EXERCISE INSTRUCTIONS =>
Give back exactly the lines of the entries below from the line with "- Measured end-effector" to the line with "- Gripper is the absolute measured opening", inclusive, and only those.

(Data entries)
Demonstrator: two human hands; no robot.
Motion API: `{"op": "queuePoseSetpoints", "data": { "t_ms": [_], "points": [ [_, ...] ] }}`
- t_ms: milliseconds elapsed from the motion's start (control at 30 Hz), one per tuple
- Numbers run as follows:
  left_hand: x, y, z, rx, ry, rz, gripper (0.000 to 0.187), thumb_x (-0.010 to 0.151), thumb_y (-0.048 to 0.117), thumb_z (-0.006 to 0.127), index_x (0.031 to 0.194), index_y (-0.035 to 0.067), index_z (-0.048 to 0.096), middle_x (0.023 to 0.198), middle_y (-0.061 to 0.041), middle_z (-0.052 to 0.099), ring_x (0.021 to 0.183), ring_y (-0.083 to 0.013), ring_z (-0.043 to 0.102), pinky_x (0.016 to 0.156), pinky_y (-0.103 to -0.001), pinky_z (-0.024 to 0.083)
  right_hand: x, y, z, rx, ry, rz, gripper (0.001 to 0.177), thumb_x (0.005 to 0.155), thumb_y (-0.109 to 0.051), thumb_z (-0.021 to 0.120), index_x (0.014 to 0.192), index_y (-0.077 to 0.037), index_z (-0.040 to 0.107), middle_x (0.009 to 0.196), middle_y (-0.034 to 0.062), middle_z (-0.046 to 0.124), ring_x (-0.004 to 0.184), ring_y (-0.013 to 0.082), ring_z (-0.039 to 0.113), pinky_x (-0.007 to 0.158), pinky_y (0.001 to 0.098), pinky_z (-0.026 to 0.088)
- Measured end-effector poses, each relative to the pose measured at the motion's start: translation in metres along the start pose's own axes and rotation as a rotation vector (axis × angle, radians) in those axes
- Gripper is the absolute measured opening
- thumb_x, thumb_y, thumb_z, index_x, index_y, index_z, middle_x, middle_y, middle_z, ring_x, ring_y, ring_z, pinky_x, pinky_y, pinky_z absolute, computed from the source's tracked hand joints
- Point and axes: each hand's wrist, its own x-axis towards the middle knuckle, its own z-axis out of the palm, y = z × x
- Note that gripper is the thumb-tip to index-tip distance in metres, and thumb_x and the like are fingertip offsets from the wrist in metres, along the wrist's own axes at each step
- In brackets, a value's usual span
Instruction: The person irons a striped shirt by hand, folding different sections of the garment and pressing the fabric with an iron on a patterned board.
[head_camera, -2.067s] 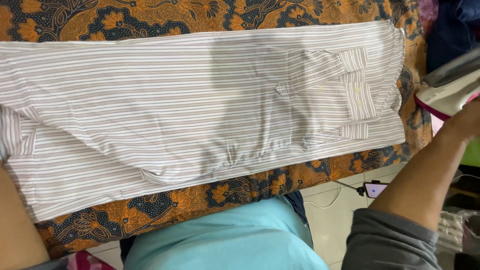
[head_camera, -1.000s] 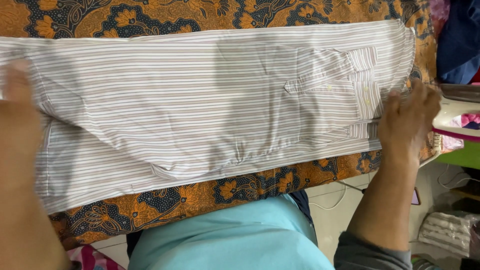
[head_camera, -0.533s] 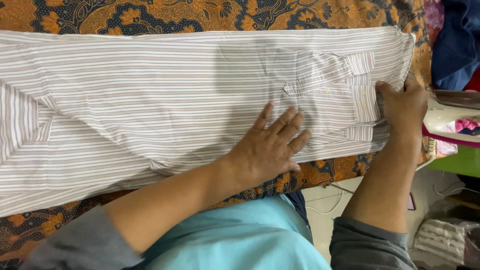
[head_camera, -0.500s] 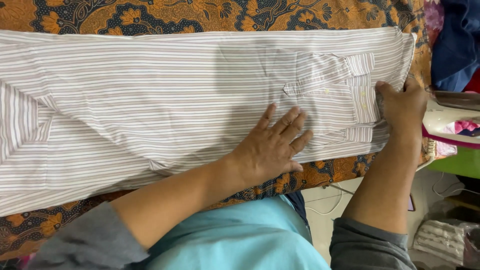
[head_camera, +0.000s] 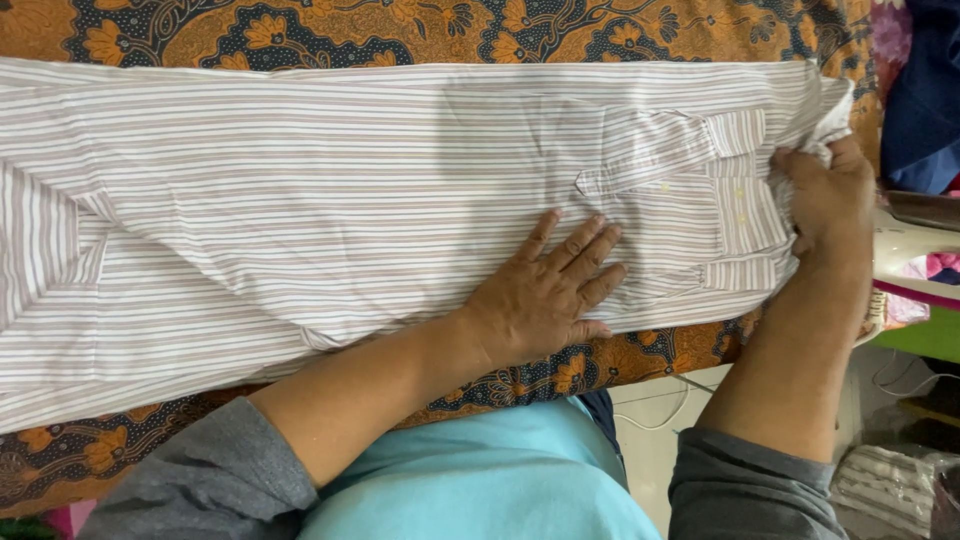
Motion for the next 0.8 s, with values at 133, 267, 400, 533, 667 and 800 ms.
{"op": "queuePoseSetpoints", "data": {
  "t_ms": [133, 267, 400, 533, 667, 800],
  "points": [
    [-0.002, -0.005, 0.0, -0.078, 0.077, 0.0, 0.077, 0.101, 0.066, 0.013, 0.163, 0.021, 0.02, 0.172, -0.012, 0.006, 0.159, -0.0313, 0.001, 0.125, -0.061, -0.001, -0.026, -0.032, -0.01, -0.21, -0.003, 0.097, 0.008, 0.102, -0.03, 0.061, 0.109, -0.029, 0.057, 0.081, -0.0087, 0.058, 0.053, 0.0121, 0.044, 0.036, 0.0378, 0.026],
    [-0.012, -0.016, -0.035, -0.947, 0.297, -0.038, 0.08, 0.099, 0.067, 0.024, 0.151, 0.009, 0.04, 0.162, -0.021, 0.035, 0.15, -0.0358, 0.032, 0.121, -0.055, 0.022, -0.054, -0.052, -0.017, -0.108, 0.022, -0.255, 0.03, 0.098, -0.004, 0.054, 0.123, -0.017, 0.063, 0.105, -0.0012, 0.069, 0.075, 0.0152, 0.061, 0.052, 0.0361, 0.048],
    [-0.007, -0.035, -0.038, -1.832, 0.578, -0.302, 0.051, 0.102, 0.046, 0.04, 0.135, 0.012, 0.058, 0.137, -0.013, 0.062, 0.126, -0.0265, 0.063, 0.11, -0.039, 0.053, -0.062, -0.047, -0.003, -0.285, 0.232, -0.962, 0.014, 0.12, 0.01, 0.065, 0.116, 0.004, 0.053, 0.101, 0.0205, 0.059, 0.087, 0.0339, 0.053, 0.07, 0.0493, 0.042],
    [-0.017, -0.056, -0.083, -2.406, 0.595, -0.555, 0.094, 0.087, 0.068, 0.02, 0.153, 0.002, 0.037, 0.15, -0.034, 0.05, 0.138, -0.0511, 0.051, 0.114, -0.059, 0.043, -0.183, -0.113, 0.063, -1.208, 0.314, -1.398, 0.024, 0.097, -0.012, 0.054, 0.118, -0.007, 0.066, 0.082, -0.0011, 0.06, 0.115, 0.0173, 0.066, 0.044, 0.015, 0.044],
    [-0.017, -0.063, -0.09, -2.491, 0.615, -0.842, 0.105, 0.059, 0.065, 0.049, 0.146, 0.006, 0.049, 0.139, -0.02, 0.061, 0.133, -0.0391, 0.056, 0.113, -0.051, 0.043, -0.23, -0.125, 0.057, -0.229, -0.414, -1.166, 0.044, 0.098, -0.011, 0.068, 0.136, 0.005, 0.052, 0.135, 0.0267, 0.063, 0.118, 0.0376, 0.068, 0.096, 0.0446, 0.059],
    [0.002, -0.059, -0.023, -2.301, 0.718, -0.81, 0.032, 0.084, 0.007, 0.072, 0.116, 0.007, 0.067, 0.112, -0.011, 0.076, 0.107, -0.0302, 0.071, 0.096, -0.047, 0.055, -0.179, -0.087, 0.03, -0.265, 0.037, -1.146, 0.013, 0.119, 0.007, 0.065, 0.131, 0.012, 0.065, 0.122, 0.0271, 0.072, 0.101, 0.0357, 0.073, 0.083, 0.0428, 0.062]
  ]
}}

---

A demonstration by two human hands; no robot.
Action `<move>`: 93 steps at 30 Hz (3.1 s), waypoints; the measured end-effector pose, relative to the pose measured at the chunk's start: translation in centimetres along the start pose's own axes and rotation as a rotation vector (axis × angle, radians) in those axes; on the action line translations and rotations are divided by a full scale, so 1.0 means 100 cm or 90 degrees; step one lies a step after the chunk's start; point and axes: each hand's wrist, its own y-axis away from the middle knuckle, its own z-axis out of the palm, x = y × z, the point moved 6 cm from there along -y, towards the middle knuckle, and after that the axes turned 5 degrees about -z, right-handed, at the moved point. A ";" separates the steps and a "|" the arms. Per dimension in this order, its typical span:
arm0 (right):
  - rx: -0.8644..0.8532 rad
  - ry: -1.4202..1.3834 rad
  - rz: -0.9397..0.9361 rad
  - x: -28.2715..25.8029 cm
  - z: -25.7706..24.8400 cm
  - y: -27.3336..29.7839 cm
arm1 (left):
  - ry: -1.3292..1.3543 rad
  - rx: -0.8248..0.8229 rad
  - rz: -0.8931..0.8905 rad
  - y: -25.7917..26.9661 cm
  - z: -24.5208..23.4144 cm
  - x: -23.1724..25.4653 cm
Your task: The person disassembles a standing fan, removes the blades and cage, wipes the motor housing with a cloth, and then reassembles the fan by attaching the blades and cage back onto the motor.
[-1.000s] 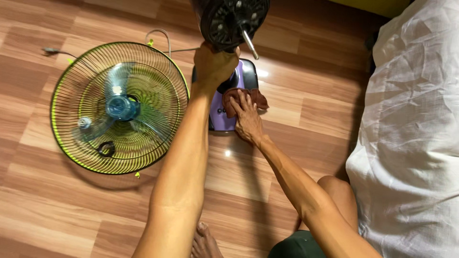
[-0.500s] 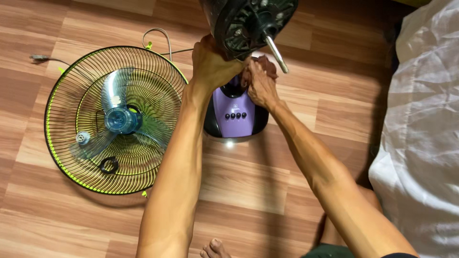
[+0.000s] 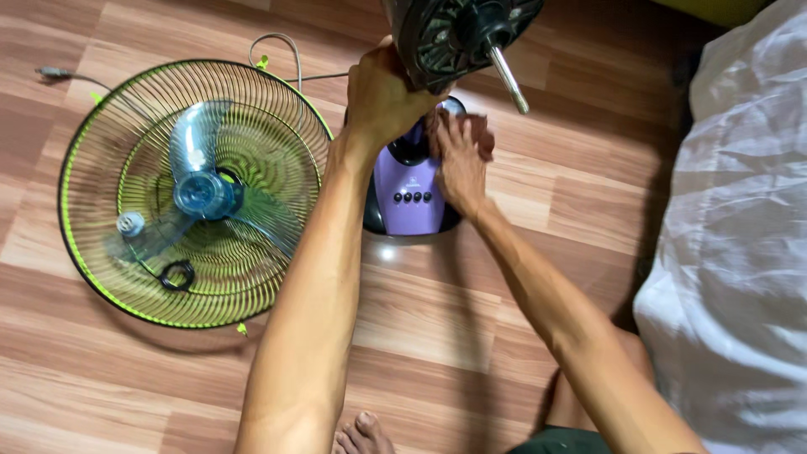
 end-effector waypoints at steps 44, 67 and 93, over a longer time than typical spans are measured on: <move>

FINISHED TASK =>
- Measured end-effector poses, each relative to the pose measured at the motion's start: translation in metres along the start pose's own axes and rotation as a rotation vector (axis × angle, radians) in those axes
- Gripper is the absolute measured opening

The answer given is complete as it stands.